WHAT YOU HAVE TO DO — Your answer must consist of every line from the data below that includes the word "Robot".
┄┄┄┄┄┄┄┄┄┄
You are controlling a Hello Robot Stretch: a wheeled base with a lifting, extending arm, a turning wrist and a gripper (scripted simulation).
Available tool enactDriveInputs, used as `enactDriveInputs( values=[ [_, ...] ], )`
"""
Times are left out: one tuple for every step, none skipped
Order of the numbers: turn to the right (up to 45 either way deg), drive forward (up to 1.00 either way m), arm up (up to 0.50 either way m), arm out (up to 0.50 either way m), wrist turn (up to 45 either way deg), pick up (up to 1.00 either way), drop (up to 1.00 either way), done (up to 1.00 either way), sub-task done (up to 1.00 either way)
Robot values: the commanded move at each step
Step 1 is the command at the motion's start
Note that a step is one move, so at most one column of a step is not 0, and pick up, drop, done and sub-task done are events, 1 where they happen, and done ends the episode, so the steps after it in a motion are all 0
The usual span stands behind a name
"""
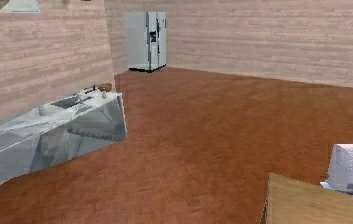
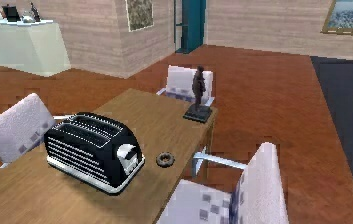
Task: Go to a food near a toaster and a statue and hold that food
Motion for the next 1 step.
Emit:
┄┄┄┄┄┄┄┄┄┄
RESULT FOR THIS TASK —
You are controlling a Hello Robot Stretch: a wheeled base with a lifting, extending arm, a turning wrist and a gripper (scripted simulation).
Robot values: the commanded move at each step

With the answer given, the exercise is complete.